Retail property remains in the growth phase of a traditional cycle, with vacancy rates in dominant locations down to cyclical lows. This is delivering demonstrable rental growth, though we do expect that to soften in 2026 as retailers have to adapt to higher operating costs. Industrial remains popular with all investor types, though vacancy rates remain high and rental growth has cooled. In common with the other main sectors, location is key in the logistics sector.

BANK SPACE - SOLD JULY 2025

THE OUTLOOK FOR 2026 (AND BEYOND)

The most interesting thing about the commercial property market at the start of 2026 is the lack of recovery in pricing that we saw in 2024 and 2025. Yields, even on prime, remain high, and in some cases spreads between locations are throwing up some interesting questions about where mispricing could lead to inward yield shift.

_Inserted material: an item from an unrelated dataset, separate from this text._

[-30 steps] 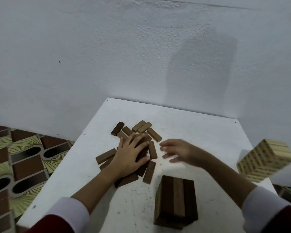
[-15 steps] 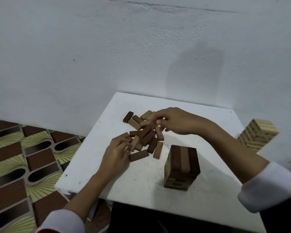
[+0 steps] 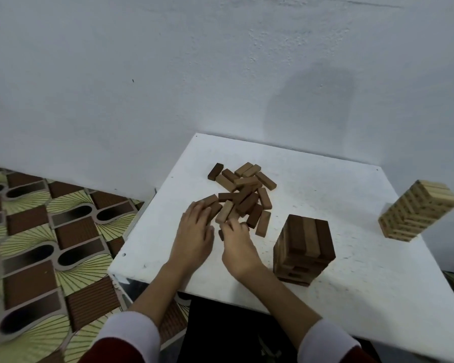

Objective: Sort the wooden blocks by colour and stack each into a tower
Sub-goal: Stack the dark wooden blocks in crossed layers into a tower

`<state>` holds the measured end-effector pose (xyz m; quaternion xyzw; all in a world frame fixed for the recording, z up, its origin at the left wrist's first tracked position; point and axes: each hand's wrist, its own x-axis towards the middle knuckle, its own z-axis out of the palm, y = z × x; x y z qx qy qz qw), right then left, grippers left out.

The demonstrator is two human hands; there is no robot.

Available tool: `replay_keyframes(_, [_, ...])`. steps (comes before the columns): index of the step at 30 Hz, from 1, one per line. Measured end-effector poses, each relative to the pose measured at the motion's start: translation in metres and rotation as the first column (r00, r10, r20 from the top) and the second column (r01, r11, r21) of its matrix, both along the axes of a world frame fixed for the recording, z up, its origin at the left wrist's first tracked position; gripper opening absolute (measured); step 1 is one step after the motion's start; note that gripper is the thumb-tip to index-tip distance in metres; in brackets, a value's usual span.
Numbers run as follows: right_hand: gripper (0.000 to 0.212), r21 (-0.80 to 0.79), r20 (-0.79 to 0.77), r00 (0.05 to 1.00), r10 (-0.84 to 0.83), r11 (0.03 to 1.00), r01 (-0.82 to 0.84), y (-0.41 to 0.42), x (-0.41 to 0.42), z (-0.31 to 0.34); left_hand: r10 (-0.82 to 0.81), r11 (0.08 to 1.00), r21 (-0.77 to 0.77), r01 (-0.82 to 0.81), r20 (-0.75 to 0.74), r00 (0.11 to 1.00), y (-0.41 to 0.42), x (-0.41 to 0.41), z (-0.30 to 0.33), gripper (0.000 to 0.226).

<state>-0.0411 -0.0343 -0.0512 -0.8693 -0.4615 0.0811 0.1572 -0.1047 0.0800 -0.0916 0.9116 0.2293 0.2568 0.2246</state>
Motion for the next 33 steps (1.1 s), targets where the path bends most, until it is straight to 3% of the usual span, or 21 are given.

In the retail and office markets, yields are in line with their GFC peaks, and in the office market, the spread between central London and the regions is wider than it has ever been.

We expect a gentle slope upwards in prices and volumes in 2026, rather than a typical v-shaped bounce

Ben Hodge, Director, Auctions

The factors that held back a V-shaped recovery in 2025 are still mostly present in 2026. We do expect several more cuts in the Base Rate, but are less confident that these falls will feed through into the gilts market and hence borrowing costs.

We expect that income will remain the most important component of total returns over the next five years, and this will mean that careful stock selection will be more important than ever in terms of capturing the best of the recovery phase of this cycle.